LISTED RECORDS: Begin

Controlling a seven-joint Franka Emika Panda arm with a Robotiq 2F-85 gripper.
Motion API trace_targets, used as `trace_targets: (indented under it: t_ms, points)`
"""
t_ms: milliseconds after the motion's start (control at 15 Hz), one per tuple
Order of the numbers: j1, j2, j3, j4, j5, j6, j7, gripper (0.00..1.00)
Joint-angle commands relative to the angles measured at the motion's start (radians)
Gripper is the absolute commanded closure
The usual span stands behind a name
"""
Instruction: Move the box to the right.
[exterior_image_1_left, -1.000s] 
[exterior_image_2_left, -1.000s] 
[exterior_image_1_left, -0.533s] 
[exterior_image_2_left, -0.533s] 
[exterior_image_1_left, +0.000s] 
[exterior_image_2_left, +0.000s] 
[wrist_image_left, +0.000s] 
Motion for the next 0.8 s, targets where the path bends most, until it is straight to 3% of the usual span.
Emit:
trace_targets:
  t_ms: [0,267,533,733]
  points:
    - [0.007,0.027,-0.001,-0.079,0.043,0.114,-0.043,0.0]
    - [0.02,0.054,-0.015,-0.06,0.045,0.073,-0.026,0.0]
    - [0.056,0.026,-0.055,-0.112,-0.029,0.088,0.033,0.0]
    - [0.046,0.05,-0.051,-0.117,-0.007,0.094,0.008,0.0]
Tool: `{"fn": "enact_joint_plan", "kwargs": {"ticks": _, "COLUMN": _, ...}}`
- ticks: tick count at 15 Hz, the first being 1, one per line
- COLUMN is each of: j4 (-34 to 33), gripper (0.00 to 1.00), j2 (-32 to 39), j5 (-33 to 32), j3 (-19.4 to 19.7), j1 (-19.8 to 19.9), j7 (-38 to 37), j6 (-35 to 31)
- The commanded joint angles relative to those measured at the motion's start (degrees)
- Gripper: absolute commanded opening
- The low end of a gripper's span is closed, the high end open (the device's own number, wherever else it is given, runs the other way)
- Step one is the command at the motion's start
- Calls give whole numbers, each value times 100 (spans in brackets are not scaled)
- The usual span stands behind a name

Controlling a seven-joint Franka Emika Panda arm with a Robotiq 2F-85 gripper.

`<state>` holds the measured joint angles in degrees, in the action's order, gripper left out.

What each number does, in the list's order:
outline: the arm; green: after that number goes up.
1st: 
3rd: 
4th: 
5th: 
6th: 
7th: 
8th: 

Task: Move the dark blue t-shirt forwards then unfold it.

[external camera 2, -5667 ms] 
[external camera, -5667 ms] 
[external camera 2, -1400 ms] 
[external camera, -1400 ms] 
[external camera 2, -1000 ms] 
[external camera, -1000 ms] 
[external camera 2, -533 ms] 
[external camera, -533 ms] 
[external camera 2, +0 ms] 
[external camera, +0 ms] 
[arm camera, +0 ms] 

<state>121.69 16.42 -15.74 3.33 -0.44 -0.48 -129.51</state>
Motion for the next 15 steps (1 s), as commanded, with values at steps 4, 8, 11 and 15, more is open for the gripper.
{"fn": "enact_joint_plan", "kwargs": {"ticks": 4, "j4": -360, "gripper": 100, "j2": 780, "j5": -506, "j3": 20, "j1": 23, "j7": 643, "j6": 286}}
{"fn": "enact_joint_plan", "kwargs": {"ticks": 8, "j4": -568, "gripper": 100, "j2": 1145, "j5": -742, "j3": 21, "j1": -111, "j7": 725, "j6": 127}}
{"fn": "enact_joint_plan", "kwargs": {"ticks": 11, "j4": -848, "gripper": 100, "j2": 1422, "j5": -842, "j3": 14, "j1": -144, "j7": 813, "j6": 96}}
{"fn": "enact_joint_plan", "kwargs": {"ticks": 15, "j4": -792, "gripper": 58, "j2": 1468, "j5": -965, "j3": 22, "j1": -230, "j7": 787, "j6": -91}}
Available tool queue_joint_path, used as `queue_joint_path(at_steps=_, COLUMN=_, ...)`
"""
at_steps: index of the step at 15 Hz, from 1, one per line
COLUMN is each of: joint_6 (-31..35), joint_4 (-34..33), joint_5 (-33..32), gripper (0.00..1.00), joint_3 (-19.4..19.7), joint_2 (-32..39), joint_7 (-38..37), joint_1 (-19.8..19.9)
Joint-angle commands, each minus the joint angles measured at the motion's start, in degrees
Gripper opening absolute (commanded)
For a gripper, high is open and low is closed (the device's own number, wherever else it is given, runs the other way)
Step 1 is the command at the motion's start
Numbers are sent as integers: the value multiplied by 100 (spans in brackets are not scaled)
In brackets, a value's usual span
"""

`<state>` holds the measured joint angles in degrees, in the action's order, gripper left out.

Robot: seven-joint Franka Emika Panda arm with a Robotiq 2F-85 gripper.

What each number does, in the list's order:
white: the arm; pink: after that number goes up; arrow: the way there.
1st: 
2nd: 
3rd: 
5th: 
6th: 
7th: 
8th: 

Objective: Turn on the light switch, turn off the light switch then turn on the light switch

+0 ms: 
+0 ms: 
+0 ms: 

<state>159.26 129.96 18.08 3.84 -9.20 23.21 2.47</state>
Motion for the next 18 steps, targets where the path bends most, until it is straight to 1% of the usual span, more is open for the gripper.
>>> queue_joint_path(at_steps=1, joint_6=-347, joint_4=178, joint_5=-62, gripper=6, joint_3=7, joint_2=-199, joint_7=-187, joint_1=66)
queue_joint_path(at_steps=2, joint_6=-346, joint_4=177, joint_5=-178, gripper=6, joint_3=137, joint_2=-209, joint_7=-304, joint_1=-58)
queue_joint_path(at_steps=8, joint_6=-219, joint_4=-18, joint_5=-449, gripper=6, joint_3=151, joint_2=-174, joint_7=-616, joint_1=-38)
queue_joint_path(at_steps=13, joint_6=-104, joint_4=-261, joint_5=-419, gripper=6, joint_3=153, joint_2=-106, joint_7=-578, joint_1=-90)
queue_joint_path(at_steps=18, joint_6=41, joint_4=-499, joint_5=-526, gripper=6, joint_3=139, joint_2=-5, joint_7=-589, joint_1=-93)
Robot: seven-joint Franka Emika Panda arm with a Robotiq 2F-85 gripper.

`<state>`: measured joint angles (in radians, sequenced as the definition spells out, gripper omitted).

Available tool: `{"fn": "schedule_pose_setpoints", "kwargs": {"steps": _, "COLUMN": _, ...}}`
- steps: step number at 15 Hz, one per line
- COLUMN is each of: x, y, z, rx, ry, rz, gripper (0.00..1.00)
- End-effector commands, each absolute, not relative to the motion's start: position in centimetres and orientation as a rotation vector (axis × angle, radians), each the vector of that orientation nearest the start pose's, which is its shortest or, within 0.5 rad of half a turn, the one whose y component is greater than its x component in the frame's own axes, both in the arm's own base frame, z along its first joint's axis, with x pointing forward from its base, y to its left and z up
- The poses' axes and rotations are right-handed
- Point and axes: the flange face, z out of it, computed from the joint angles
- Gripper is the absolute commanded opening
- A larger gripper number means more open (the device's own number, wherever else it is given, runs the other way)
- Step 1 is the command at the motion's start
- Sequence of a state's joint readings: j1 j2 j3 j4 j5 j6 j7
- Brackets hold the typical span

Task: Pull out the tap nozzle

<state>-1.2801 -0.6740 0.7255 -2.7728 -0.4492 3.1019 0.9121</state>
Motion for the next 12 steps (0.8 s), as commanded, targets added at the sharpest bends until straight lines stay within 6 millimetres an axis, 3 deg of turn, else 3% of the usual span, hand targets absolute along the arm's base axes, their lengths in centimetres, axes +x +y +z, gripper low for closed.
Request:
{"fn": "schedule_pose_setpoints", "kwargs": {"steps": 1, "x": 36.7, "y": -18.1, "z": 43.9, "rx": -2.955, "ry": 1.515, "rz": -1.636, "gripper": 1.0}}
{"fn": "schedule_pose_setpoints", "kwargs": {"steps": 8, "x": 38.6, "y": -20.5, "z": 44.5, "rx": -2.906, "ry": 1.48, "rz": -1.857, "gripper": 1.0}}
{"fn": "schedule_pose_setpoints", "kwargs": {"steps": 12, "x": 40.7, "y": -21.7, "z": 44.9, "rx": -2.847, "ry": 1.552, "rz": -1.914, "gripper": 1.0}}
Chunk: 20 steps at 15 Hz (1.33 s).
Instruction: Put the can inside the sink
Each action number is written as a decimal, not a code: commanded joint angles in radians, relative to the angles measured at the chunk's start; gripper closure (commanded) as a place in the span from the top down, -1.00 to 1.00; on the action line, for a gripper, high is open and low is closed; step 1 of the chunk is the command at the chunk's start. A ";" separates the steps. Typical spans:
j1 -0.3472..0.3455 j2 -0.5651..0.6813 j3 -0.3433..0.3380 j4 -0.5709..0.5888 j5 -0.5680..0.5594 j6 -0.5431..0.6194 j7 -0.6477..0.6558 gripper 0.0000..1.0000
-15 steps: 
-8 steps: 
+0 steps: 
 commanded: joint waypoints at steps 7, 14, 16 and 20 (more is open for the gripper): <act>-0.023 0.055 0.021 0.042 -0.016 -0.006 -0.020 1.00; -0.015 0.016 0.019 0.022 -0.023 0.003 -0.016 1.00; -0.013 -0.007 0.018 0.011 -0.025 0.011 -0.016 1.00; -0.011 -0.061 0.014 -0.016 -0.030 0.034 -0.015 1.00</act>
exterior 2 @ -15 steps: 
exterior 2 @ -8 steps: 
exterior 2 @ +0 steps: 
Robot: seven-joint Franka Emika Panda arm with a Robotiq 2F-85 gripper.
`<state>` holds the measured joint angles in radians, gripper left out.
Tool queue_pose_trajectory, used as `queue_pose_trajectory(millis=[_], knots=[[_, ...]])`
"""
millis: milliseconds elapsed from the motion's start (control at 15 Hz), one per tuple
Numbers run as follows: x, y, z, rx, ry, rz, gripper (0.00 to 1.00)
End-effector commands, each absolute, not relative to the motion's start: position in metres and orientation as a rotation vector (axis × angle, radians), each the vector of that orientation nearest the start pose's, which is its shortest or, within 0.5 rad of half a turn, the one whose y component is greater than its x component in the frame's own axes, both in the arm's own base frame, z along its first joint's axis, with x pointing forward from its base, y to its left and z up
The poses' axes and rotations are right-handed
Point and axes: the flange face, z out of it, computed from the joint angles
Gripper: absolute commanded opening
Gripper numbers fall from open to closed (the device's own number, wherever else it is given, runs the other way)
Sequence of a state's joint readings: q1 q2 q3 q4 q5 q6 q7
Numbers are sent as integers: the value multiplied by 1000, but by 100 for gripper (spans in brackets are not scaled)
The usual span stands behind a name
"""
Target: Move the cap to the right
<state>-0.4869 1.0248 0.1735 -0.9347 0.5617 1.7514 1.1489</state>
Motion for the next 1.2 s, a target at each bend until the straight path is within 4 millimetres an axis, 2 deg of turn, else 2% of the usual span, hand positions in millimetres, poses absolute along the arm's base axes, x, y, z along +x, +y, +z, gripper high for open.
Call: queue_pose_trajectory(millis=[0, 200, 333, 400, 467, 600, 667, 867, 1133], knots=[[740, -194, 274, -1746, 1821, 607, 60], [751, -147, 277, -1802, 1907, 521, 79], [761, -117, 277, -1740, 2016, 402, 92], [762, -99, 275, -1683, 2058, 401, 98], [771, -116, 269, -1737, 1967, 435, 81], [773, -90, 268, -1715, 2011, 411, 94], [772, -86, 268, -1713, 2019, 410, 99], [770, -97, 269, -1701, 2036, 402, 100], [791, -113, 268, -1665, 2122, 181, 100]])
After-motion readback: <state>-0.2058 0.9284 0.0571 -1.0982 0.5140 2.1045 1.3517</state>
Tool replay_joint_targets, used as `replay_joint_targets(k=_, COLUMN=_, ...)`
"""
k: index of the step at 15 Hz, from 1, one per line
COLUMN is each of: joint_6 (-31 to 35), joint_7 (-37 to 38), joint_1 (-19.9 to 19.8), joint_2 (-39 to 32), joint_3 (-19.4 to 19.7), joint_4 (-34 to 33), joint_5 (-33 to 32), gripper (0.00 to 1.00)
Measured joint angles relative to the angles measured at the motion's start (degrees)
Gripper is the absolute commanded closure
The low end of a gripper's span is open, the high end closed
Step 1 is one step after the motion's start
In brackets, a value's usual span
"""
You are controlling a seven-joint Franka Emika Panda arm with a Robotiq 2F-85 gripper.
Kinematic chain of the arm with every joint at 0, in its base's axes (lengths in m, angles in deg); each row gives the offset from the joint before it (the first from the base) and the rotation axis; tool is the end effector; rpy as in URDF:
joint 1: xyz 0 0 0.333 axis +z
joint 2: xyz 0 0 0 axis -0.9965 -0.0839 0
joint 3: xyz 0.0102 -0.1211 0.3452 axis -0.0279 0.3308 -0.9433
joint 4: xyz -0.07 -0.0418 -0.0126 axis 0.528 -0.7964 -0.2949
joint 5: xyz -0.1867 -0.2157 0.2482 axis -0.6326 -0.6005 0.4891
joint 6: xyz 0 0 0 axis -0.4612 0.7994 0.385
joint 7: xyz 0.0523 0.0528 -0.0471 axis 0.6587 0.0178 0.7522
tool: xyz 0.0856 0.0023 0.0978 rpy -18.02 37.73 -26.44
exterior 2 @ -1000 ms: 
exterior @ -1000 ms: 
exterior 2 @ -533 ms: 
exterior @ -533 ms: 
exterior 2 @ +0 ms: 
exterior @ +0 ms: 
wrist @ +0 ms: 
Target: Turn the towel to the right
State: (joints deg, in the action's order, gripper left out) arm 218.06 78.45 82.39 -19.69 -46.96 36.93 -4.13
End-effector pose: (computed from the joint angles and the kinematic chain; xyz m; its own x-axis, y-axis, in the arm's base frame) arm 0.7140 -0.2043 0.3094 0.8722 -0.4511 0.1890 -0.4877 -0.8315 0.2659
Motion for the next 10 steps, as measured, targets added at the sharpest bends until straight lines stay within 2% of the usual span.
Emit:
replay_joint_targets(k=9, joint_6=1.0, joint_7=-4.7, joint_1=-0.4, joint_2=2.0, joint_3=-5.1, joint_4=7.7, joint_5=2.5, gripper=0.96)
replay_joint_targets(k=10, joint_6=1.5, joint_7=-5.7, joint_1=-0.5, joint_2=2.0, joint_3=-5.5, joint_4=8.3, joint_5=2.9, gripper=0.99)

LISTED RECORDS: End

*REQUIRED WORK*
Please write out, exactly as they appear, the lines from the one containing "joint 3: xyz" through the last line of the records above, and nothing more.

*REPLY TO THE TASK*
joint 3: xyz 0.0102 -0.1211 0.3452 axis -0.0279 0.3308 -0.9433
joint 4: xyz -0.07 -0.0418 -0.0126 axis 0.528 -0.7964 -0.2949
joint 5: xyz -0.1867 -0.2157 0.2482 axis -0.6326 -0.6005 0.4891
joint 6: xyz 0 0 0 axis -0.4612 0.7994 0.385
joint 7: xyz 0.0523 0.0528 -0.0471 axis 0.6587 0.0178 0.7522
tool: xyz 0.0856 0.0023 0.0978 rpy -18.02 37.73 -26.44
exterior 2 @ -1000 ms: 
exterior @ -1000 ms: 
exterior 2 @ -533 ms: 
exterior @ -533 ms: 
exterior 2 @ +0 ms: 
exterior @ +0 ms: 
wrist @ +0 ms: 
Target: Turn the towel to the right
State: (joints deg, in the action's order, gripper left out) arm 218.06 78.45 82.39 -19.69 -46.96 36.93 -4.13
End-effector pose: (computed from the joint angles and the kinematic chain; xyz m; its own x-axis, y-axis, in the arm's base frame) arm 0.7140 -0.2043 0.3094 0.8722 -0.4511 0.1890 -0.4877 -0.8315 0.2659
Motion for the next 10 steps, as measured, targets added at the sharpest bends until straight lines stay within 2% of the usual span.
Emit:
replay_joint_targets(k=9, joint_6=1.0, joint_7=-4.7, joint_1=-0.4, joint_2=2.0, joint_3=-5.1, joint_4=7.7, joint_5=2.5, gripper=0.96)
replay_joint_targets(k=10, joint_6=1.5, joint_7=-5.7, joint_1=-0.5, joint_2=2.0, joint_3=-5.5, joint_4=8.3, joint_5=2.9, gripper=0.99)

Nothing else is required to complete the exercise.